Prise de contact: Opel 1.6l SIDI et CDTI – Retour aux affaires!

Passé par le châs de l'aiguille lors des difficultés rencontrées par General Motors voilà deux ans, Opel présente depuis ses nouveautés à un rythme impressionnant.

Ses futurs modèles profiteront d'une gamme de motorisations dernier cri complètement remaniée que nous avons découvert en avant-première. Mokka, Adam, Cascada... les ingénieurs d'Opel n'ont pas chômé ces derniers mois. Pendant que certaines équipes s'activent au lancement de ces nouveaux modèles, d'autres pensent déjà au futur au sein du département motorisations et boîtes de vitesse. L'objectif est de proposer d'ici 2020 une toute nouvelle gamme de motorisations. Parmi celles-ci deux blocs 1.6l essence et diesel qui constitueront le cœur de gamme.

1.6l SIDI

Le premier moteur de cette offensive carbure au sans plomb, et effectue ses premières rotations en ce moment même sous le capot du cabriolet Cascada. Il s'agit du 1.6 SIDI dans sa configuration Eco Turbo de 170 chevaux et 280Nm. Une configuration qui sera rejointe l'an prochain par le Performance Turbo de 200 chevaux et 300Nm. Reprenant l'architecture et les caractéristiques de la nouvelle famille de moteur, celui-ci affiche un taux de compression légèrement inférieur à son petit frère (9.5:1 contre 10.5:1) mais affiche surtout une progression de 50 à 70Nm (Overboost) par rapport à l'actuel 1.6l tout en se montrant 13% moins gourmand!

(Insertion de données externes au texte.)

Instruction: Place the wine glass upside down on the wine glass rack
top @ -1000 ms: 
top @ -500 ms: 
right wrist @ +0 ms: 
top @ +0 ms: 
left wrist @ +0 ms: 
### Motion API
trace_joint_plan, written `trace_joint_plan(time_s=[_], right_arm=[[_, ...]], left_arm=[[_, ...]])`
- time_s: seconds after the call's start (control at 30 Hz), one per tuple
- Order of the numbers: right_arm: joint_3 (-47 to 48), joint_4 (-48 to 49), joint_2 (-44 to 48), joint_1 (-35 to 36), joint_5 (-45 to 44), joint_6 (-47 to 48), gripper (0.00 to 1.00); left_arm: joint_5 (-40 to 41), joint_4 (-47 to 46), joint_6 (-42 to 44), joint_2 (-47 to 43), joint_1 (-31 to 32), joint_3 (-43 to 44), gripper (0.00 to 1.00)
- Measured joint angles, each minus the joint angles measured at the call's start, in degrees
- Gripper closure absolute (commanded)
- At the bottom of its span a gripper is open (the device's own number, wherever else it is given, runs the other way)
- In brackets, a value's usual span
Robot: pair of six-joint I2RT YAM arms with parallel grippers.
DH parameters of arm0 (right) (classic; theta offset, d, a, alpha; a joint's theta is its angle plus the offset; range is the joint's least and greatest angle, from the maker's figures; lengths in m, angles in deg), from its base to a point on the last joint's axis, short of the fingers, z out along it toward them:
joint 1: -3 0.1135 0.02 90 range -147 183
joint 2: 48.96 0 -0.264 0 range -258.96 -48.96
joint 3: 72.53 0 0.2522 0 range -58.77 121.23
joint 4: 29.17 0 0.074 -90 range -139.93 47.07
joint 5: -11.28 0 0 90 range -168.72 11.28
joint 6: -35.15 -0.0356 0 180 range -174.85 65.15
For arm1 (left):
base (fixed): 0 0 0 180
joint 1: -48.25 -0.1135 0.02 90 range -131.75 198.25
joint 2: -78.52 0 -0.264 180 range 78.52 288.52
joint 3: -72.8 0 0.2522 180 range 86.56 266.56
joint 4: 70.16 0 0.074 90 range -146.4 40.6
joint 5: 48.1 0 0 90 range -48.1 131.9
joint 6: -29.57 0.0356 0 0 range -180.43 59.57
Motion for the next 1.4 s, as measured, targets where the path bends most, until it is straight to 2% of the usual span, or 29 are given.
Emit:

A l'usage, celui-ci se révèle étonnamment "rond" grâce à son couple disponible dès 1.700tr/min tout en faisant preuve de beaucoup de répondant à plus haut régime. Le tout, dans un silence impressionnant, digne des références en la matière

1.6l CDTI

Remplaçant le 1.7 CDTI dans la gamme, le nouveau moteur affiche 1.598cc de cylindrée. Du haut de ses 136 chevaux et 320Nm, il se voit crédité d'une consommation moyenne de 4,1l/100km sous le capot du Zafira Tourer (le premier modèle à en profiter dès cet été) grâce au travail poussé de réduction des frictions internes dont il a bénéficié. En plus d'émissions de CO2 réduites, ce 1.6l s'échine aussi à contenir ses autres rejets polluants grâce notamment à l'utilisation d'AD Blue. Lors de la brève prise en main, celui-ci nous est toutefois apparu moins convaincant que son homologue à essence. Un ressenti qui sera à confirmer lors d'un essai complet.

Boîtes en pagaille

Pour seconder ces nouveaux moteurs, et les autres qui gonfleront la gamme par la suite (plus petits, mais aussi plus gros), de nouvelles boîtes de vitesses sont également en développement. C'est principalement dans le domaine de l'automatique que se concentrent les efforts, ce mode de transmission étant appelé à prendre de plus en plus d'ampleur à l'avenir. Ainsi, la boîte 6 de l'Insignia pourra être commandée tout prochainement par des palettes au volant. Plus tard, une déclinaison à huit rapports gonflera la gamme. Celle-ci se montre aussi douce et réactive qu'une boîte double embrayage en dépit de son architecture classique. Pour les plus petits modèles, c'est une nouvelle boîte auto à cinq rapports qui est prévue, mais pour celle-là "dont le développement n'en est qu'à 50%", il reste plus de travail car pour l'heure, son utilisation en mode "full auto" manque cruellement de douceur.